> _Brief_:
The answer must be every line of the data that holds the word "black".

> _Exercise input_:
════════════════════

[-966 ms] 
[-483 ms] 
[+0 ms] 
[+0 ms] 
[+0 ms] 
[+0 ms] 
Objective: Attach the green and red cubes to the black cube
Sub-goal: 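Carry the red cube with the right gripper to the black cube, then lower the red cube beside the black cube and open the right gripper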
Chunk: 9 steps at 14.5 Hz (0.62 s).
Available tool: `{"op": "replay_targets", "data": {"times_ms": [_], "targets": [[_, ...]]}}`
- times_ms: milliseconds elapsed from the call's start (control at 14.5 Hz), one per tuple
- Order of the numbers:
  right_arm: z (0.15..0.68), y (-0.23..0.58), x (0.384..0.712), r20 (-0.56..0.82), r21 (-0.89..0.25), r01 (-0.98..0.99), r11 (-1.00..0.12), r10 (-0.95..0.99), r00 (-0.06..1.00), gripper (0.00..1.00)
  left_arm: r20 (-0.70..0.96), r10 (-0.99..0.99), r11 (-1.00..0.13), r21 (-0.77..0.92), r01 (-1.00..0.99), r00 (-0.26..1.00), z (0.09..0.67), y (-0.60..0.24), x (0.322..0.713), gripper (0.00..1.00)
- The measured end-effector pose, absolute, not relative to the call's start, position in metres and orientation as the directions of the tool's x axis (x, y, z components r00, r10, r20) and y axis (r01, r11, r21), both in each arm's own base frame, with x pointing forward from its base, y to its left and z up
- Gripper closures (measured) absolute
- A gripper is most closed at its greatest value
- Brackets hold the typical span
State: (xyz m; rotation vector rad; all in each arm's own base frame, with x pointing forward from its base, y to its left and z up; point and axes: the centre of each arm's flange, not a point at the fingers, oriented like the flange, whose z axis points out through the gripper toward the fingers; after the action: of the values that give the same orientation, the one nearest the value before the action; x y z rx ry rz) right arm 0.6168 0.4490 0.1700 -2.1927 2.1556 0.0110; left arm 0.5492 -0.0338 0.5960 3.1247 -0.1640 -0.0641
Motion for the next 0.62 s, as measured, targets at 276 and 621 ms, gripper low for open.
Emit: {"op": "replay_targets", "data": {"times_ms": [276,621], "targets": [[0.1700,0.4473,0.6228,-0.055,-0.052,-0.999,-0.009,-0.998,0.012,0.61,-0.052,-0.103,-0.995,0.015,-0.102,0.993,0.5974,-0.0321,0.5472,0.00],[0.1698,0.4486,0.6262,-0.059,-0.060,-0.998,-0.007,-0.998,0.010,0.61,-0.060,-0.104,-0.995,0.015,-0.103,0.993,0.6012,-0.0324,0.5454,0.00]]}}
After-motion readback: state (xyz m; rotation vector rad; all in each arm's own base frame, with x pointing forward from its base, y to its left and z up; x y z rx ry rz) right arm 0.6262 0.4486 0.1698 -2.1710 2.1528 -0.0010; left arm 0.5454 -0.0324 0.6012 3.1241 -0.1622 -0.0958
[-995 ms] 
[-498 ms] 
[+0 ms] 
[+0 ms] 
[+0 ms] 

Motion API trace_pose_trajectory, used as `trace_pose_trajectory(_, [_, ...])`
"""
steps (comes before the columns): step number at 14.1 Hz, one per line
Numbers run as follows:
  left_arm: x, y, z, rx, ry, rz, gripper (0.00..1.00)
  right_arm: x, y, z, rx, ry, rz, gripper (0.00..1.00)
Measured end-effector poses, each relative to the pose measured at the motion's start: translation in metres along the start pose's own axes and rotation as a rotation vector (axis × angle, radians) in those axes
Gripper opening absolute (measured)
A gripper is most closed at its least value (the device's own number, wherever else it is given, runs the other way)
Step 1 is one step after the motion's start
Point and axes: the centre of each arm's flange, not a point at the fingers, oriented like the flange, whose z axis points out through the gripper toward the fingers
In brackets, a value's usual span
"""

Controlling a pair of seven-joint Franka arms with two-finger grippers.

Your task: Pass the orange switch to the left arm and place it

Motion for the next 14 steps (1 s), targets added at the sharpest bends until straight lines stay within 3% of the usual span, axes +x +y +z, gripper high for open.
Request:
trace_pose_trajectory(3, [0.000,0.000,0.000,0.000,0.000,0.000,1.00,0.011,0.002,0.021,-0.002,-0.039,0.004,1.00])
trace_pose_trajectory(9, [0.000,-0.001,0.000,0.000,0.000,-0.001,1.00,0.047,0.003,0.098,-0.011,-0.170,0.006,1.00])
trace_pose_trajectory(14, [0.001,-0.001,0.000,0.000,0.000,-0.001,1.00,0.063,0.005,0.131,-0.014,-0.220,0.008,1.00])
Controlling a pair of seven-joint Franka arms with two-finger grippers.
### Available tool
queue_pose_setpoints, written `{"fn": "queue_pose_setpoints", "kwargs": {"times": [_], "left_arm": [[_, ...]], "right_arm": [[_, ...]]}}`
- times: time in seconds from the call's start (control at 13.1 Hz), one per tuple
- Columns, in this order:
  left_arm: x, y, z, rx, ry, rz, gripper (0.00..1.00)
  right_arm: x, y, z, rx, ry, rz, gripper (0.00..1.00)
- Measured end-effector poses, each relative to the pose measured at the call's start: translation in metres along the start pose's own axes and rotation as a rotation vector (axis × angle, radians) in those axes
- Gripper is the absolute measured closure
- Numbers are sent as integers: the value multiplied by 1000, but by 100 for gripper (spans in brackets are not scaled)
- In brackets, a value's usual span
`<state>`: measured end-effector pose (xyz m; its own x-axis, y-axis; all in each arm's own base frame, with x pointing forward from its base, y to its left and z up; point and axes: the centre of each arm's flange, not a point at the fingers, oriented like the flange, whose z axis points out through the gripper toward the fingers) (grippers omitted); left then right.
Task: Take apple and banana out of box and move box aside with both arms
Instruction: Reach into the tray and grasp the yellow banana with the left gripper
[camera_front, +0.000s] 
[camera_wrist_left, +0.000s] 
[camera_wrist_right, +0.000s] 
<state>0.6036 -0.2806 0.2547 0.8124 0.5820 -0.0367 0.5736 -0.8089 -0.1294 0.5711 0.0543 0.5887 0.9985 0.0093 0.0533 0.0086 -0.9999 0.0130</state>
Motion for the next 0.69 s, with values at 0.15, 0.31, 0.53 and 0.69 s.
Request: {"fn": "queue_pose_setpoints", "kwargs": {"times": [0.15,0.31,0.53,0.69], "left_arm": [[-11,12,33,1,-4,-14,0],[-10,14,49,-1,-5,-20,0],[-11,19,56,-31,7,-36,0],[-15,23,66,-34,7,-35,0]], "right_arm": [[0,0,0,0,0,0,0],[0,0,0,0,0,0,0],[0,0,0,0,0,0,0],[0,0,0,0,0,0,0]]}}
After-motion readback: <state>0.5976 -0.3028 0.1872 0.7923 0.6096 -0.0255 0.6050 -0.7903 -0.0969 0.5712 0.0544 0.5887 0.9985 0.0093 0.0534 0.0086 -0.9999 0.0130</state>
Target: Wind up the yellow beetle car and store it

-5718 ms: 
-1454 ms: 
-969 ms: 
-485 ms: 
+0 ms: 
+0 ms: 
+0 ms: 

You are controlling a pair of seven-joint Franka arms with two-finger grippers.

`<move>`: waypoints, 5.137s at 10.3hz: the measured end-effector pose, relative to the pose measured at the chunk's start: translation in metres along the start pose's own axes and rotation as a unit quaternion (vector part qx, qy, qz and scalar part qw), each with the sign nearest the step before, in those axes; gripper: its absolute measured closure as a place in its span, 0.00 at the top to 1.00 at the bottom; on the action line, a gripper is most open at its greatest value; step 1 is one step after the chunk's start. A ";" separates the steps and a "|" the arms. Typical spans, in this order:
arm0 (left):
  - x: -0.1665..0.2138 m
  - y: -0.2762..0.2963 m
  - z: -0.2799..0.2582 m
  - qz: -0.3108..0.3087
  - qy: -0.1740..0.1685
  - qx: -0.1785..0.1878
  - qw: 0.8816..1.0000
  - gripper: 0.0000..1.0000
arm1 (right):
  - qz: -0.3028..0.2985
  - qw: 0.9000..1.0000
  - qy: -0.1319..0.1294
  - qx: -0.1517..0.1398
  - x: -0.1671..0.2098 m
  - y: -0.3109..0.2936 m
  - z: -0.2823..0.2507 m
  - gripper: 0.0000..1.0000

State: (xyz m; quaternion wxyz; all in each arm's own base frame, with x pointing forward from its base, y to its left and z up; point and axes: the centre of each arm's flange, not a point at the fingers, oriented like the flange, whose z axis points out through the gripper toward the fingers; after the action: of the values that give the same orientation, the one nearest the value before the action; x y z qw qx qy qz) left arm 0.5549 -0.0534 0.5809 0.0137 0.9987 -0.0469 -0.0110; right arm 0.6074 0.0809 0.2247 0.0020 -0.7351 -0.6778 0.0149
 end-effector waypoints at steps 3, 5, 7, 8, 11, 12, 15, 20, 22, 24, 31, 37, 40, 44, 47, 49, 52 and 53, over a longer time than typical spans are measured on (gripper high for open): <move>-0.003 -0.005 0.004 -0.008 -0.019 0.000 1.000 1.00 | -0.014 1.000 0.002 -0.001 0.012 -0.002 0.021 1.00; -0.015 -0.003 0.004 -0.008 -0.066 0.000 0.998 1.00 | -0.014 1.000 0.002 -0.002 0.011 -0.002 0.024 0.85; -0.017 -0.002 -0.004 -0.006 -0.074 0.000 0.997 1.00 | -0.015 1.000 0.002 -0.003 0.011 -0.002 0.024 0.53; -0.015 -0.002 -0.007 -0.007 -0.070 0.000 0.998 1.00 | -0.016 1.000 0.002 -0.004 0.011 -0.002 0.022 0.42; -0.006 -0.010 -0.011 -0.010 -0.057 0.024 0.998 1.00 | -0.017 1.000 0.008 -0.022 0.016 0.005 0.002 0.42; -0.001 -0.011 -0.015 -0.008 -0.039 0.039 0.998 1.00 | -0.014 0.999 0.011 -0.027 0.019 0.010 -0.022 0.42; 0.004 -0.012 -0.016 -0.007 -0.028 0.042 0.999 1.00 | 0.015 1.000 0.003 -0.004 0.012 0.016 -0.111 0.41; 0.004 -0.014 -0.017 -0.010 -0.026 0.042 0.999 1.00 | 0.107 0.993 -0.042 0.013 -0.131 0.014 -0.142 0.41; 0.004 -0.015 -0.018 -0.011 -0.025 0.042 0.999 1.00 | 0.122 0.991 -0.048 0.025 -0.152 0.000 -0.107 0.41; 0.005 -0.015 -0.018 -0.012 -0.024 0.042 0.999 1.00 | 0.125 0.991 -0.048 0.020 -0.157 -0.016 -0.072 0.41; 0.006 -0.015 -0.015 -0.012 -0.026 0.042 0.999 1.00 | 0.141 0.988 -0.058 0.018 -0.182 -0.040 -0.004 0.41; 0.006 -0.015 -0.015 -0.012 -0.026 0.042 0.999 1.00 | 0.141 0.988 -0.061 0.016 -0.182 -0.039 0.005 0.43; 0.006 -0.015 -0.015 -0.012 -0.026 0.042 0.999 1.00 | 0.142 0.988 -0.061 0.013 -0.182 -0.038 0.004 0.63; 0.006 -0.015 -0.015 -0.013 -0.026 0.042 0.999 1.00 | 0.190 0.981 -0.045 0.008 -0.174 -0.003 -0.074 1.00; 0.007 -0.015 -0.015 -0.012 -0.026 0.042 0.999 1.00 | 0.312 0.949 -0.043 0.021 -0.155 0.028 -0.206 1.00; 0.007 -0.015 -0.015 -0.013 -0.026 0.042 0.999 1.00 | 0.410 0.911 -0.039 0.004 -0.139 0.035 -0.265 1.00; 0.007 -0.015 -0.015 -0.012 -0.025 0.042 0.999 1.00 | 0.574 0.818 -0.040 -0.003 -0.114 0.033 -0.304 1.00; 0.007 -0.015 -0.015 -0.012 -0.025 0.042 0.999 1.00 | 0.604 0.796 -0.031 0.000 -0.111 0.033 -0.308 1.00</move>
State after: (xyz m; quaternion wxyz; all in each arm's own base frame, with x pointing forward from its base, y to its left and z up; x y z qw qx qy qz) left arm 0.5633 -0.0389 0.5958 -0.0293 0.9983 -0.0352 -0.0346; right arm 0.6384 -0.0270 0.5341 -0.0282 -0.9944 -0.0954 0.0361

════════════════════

> _Problem solution_:
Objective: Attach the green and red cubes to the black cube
Sub-goal: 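Carry the red cube with the right gripper to the black cube, then lower the red cube beside the black cube and open the right gripper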

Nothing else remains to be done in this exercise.